**What the task requires:** Return only the lines running from the one that contains "Could you please" through the end of the entries, exactly, both ends included. Omit pictures.

**Material provided:**
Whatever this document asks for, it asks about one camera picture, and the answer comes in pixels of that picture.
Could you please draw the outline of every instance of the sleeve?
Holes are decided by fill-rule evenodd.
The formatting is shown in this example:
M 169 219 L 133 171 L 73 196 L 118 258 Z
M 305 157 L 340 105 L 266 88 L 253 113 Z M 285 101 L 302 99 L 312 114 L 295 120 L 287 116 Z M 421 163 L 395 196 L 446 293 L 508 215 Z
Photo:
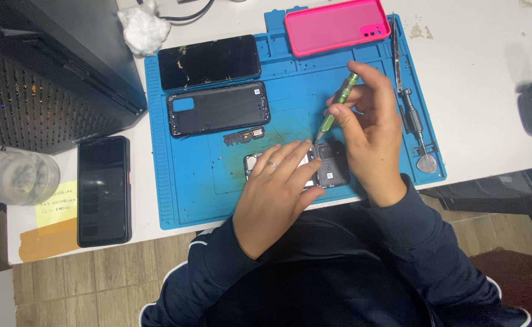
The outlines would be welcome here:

**Answer section:**
Could you please draw the outline of every instance of the sleeve?
Holes are decided by fill-rule evenodd.
The formatting is shown in this example:
M 169 219 L 133 171 L 73 196 L 118 258 Z
M 305 157 L 340 105 L 266 88 L 253 113 Z M 285 101 L 302 99 L 312 114 L 295 120 L 287 116 Z M 421 163 L 395 196 L 446 293 L 508 215 Z
Photo:
The outlines would be welcome here:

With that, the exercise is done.